A few years ago, Sirleaf held a big event in Kakata on Liberian Independence Day, where she symbolically, and mechanically, flipped a switch to restore power to the war-ravaged community. Within 24 hours, locals had climbed the utility poles and stripped the wires of their copper. The war mentality pervades: Take what you can, when you can. I asked Sirleaf how she felt about Kakata, and how she can possibly succeed in rebuilding her country when stuff like this happens?
“It’s a big problem – and it comes from so many years of depravation, dependency, dishonesty – that people just learn to survive by their wits, whichever way they could. It’s now part of the value system. The only way we can fight that is to continue to change people’s attitudes, to provide them opportunities to earn by working, put work ethics back,” said Sirleaf.
Kakata was far from an isolated incident. For example, Liberians routinely dig up sewer covers to get at the steel rods.
“That is perhaps the greater tragedy of the war,” said Sirleaf. “It’s not the physical destruction, but what happened to the value system and the culture. That’s our biggest war right now, our biggest fight.”
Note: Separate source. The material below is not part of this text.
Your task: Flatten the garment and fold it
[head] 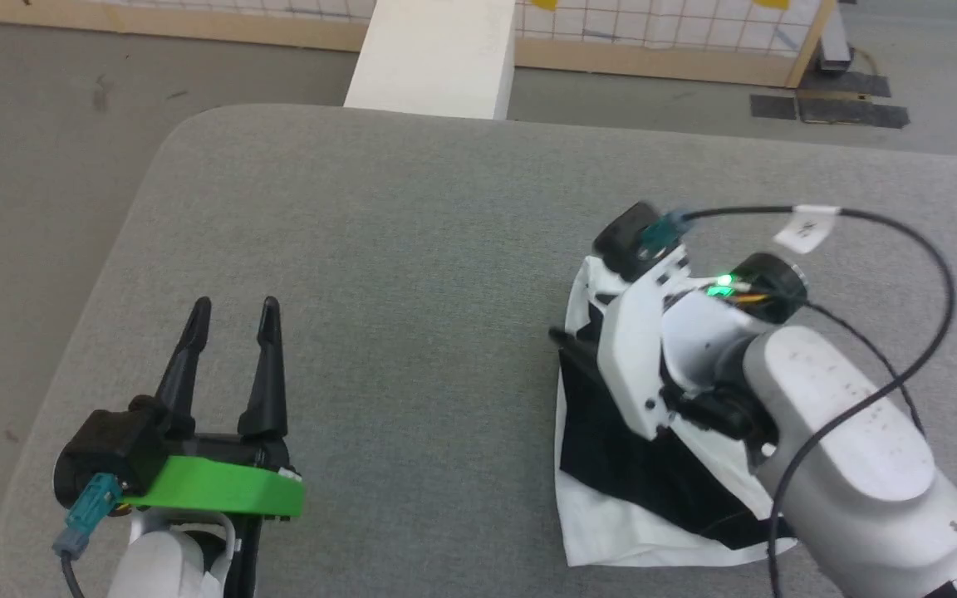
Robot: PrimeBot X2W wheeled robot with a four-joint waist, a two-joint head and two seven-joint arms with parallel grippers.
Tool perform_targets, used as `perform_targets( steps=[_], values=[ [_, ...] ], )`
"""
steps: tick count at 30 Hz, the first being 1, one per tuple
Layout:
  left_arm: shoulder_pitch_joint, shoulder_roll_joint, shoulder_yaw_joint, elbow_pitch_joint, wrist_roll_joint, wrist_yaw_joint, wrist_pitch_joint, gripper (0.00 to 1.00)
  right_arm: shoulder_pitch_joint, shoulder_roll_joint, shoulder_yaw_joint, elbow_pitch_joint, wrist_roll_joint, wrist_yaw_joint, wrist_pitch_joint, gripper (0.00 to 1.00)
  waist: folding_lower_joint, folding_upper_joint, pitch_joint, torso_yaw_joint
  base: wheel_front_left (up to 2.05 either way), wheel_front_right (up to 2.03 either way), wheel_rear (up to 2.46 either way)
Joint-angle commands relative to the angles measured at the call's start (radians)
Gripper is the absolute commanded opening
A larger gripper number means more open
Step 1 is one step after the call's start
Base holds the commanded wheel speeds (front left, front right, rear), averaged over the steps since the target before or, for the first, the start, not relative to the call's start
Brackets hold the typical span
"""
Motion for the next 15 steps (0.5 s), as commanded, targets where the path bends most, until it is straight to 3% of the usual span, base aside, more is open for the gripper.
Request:
perform_targets(
  steps=[1, 8, 15],
  values=[
    [0.011, 0.007, 0.007, -0.004, 0.003, -0.007, -0.004, 1.00, -0.009, -0.002, -0.029, -0.011, 0.000, -0.002, -0.023, 1.00, 0.0000, 0.0000, -0.017, -0.023, 0.00, 0.00, 0.00],
    [0.037, 0.002, 0.048, -0.020, 0.018, -0.006, -0.004, 1.00, 0.076, -0.023, -0.229, -0.040, -0.139, -0.002, -0.068, 1.00, 0.0000, 0.0000, -0.034, -0.079, 0.00, 0.00, 0.00],
    [0.034, -0.007, 0.040, -0.031, 0.024, -0.007, -0.004, 1.00, 0.233, 0.011, -0.417, -0.038, -0.313, -0.002, -0.036, 1.00, 0.0000, 0.0000, -0.007, -0.089, 0.00, 0.00, 0.00]
  ],
)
The destruction and disrepair I saw in Liberia were at a level I’d never seen, and I’ve spent quite a bit of time in some poor parts of the developing world. Cars negotiate potholes 50-feet in length thru downtown Monrovia. Trucks lay in ditches by the side of the road for months, only “removed” when locals have completely stripped them of everything of value. The once-grand Liberian executive mansion, the physical and symbolic home of the president, remains empty since an electrical fire in 2006.
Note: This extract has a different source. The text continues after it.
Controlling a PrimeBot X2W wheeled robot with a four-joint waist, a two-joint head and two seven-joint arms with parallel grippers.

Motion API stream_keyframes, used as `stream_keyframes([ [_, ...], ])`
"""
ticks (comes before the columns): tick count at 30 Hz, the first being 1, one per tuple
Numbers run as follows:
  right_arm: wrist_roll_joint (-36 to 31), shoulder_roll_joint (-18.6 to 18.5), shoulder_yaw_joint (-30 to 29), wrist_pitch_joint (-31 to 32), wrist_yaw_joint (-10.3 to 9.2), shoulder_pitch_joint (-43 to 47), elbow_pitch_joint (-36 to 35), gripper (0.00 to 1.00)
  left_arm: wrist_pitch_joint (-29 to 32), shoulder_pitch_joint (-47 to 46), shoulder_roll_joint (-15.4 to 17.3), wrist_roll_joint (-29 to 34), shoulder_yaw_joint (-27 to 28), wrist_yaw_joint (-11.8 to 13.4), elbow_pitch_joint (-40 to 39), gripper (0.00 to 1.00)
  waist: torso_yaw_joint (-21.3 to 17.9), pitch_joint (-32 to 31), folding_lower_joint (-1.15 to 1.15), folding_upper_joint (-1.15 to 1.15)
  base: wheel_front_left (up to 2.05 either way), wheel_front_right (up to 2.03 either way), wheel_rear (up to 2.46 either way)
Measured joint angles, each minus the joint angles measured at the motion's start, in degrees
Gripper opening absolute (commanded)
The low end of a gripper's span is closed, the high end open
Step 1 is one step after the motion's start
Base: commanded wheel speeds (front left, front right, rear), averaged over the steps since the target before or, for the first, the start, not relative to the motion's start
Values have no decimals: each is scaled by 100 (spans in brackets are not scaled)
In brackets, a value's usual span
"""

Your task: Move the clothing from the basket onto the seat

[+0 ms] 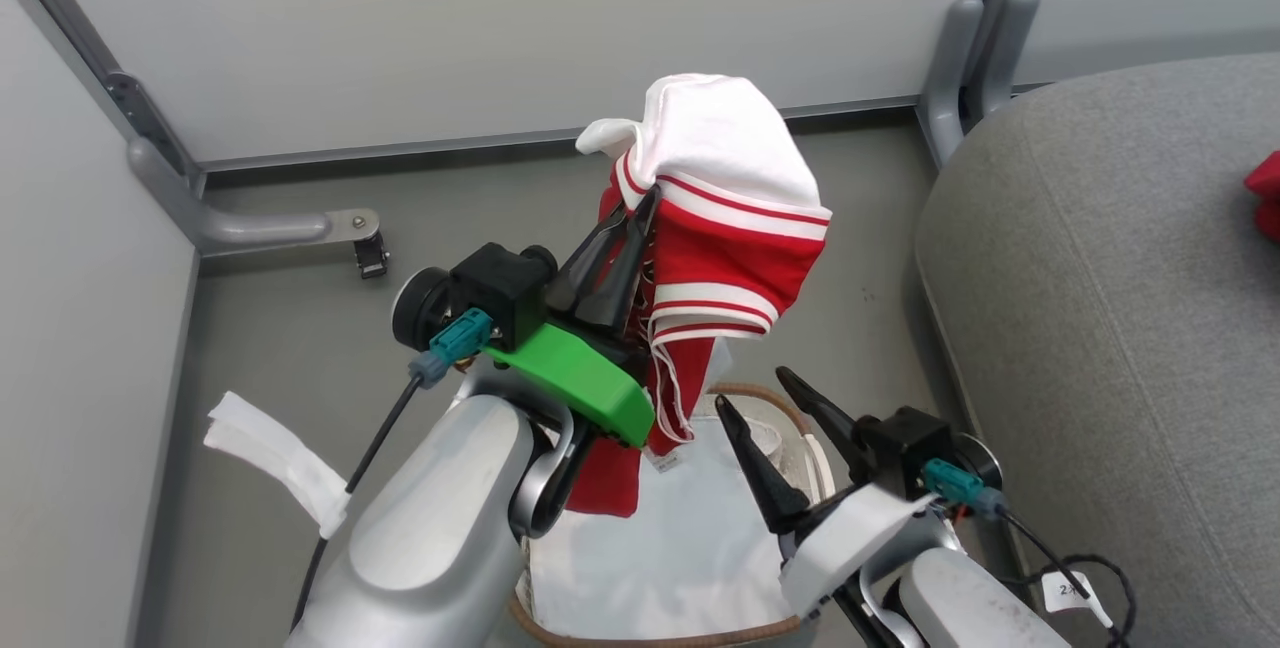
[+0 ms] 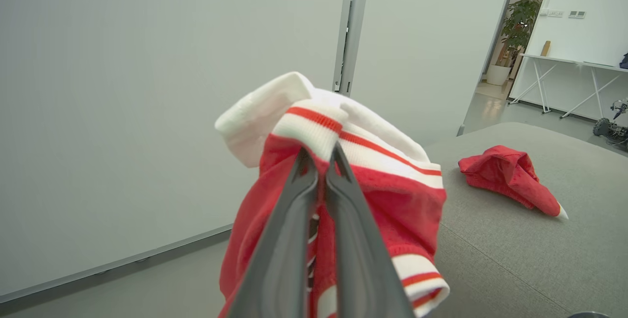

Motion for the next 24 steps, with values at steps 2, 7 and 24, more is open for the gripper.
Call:
stream_keyframes([
  [2, 131, 1, 149, 0, 0, -211, 120, 100, 0, -59, 2, -23, -111, 15, -40, 0, 70, 34, 0, 0, 0, 0, 0],
  [7, 546, -7, 544, 0, -1, -547, 346, 100, 0, -132, 1, -213, -445, 103, -132, 0, 288, 96, 0, 0, 0, 0, 0],
  [24, 615, -4, 632, 0, -1, -1053, 583, 100, 0, -308, 2, -583, -1144, 272, -304, 0, 724, 196, 0, 0, 0, 0, 0],
])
Or, consider this last anecdote…. As I was waiting for my interview with President Sirleaf, I used the restroom outside of her press secretary’s office. The toilets were old, rusted and filthy. The “sinks” were simply large garbage cans were filled with water. This set-up was common in other government bathrooms I visited.
So while Sirleaf and her supporters can rejoice in their likely victory that could be announced tomorrow, the job she has before her will undoubtedly continue to be daunting. It already is. Even before the votes have been tallied, her main opponent, Winston Tubman, said he might seek the annulment of the election claiming fraud.